> **Problem**: What is needed is an exact copy of the lines in the listing below, from the one with "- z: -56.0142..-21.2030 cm" up to and including the one with "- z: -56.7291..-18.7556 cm", with no other lines.

━━━━━━━━━━

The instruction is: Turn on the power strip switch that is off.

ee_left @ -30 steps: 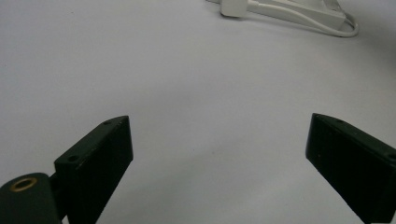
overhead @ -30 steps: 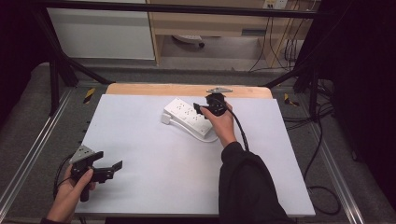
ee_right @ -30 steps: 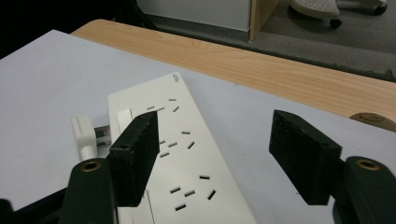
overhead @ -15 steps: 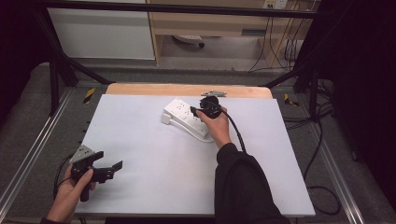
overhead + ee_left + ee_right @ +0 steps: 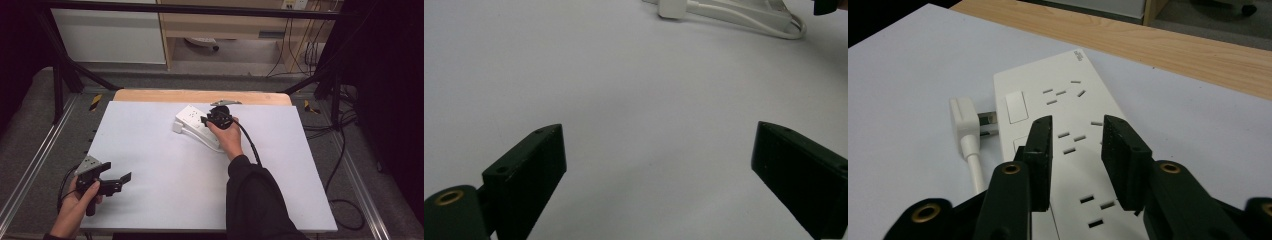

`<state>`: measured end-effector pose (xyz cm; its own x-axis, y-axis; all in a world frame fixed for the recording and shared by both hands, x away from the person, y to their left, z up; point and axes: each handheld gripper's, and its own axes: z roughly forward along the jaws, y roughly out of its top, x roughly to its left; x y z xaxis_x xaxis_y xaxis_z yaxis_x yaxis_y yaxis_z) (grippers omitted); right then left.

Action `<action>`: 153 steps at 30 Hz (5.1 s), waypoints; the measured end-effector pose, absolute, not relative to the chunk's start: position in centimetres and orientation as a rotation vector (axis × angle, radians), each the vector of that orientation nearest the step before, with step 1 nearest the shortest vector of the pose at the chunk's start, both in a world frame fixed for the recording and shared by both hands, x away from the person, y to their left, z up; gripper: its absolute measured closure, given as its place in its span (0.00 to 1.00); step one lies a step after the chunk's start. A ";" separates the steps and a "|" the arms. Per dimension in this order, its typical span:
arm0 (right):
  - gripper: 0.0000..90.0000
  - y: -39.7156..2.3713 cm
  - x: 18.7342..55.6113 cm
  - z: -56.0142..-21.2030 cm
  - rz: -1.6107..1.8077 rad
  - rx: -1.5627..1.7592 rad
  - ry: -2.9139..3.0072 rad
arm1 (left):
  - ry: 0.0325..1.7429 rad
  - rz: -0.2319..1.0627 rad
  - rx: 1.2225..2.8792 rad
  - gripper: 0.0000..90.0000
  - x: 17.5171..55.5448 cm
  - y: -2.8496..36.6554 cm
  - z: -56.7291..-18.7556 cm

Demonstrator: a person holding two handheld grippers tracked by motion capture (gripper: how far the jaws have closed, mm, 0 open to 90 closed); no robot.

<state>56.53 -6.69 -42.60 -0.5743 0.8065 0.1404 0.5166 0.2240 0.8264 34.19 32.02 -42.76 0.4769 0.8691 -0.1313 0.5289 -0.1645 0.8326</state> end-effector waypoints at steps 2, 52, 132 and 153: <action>0.78 -6.5 56.5 -42.7 1.287 1.226 2.192 | 1.175 0.481 1.833 0.08 34.2 32.0 -42.8; 1.00 -4.1 55.4 -44.1 1.269 1.126 2.243 | 1.173 0.483 1.841 0.08 34.2 31.9 -42.8; 0.92 -5.9 54.0 -39.1 1.296 1.098 2.222 | 1.173 0.497 1.863 0.08 34.0 31.7 -42.8; 0.15 -7.7 53.6 -37.2 1.252 1.236 2.149 | 1.172 0.495 1.862 0.08 33.9 31.7 -42.8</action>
<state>53.65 -7.74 -37.20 -0.5511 0.8268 0.1124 0.5058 0.2239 0.8331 33.89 31.67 -42.82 0.4808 0.8703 -0.1070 0.5302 -0.1914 0.8260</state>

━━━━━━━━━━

> **Reply**:
  - z: -56.0142..-21.2030 cm
  - rz: -1.6107..1.8077 rad
  - rx: -1.5627..1.7592 rad
  - ry: -2.9139..3.0072 rad
arm1 (left):
  - ry: 0.0325..1.7429 rad
  - rz: -0.2319..1.0627 rad
  - rx: 1.2225..2.8792 rad
  - gripper: 0.0000..90.0000
  - x: 17.5171..55.5448 cm
  - y: -2.8496..36.6554 cm
  - z: -56.7291..-18.7556 cm

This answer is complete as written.